[What you should do]
The lines to be copied are those below that contain "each".

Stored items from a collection
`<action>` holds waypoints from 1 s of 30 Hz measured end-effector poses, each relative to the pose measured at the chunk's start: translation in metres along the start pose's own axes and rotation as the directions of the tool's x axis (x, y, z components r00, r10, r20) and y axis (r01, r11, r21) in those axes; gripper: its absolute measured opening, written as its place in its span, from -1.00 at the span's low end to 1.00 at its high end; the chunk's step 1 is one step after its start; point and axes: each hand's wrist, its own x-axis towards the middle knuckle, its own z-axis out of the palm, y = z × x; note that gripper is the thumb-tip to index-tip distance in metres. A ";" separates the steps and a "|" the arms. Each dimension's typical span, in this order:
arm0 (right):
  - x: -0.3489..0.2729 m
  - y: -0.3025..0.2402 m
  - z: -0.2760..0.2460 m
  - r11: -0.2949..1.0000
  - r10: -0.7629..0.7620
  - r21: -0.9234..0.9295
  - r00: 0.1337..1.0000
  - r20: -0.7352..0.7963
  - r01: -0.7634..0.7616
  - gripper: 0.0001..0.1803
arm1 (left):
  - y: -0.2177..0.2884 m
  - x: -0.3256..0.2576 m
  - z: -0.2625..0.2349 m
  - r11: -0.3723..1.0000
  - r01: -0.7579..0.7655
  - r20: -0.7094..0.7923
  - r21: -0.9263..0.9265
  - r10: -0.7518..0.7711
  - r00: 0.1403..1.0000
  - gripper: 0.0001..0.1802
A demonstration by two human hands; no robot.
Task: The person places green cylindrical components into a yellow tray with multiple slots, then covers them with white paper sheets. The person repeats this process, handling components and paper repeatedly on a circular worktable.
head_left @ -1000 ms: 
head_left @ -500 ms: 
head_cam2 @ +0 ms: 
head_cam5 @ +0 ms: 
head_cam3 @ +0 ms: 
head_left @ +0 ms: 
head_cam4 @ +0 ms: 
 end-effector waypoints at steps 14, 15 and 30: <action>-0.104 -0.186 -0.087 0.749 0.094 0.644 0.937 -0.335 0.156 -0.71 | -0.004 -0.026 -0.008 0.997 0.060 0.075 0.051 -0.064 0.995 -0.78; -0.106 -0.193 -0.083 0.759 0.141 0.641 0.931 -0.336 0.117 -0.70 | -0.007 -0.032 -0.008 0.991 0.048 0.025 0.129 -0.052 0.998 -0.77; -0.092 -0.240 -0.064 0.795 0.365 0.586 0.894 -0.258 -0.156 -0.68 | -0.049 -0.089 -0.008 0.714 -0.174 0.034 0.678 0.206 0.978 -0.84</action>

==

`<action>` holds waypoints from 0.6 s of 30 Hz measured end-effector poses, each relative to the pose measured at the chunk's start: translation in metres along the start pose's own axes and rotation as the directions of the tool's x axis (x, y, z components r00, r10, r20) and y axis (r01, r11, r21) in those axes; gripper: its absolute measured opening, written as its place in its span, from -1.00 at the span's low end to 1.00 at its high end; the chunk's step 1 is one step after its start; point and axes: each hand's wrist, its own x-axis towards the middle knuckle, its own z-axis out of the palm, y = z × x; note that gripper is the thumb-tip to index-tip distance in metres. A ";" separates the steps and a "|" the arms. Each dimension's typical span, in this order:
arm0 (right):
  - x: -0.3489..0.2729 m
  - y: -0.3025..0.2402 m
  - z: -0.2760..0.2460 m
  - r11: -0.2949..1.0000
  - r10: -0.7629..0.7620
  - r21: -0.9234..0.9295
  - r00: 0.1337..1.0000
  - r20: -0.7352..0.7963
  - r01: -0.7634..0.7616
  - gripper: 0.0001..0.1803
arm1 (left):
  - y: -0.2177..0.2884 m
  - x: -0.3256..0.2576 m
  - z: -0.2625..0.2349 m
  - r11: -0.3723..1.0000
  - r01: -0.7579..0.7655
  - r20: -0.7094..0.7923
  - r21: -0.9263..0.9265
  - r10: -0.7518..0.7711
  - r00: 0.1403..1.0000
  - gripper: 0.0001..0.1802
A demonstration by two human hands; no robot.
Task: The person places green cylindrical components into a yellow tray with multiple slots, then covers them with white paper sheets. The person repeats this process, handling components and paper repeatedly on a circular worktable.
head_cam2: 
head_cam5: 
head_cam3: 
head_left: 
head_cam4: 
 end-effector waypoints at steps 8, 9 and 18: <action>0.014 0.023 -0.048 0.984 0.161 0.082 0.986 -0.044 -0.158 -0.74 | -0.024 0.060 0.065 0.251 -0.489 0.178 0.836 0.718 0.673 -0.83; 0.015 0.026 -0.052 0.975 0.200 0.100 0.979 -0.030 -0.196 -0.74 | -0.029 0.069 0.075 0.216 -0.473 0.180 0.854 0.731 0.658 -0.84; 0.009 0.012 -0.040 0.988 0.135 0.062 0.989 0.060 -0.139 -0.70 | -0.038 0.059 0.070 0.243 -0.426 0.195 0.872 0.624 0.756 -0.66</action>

[Output of the exercise]
`<action>` holds waypoints from 1 s of 30 Hz measured end-effector poses, each relative to the pose measured at the chunk's start: translation in metres along the start pose's own axes and rotation as the directions of the tool's x axis (x, y, z components r00, r10, r20) and y axis (r01, r11, r21) in those axes; gripper: its absolute measured opening, written as its place in its span, from -1.00 at the span's low end to 1.00 at its high end; the chunk's step 1 is one step after its start; point and axes: each hand's wrist, its own x-axis towards the middle knuckle, its own z-axis out of the palm, y = z × x; note that gripper is the thumb-tip to index-tip distance in metres. A ";" separates the steps and a "|" the arms. Each dimension's typical span, in this order:
`<action>` holds waypoints from 0.6 s of 30 Hz measured end-effector poses, each relative to the pose measured at the chunk's start: translation in metres along the start pose's own axes and rotation as the directions of the tool's x axis (x, y, z components r00, r10, r20) and y axis (r01, r11, r21) in those axes; gripper: its absolute measured opening, written as its place in its span, from -1.00 at the span's low end to 1.00 at its high end; the chunk's step 1 is one step after its start; point and axes: each hand's wrist, its own x-axis towards the middle knuckle, its own z-axis out of the palm, y = z × x; note that gripper is the thumb-tip to index-tip distance in metres. A ";" separates the steps and a "|" the arms. Each dimension's typical span, in this order:

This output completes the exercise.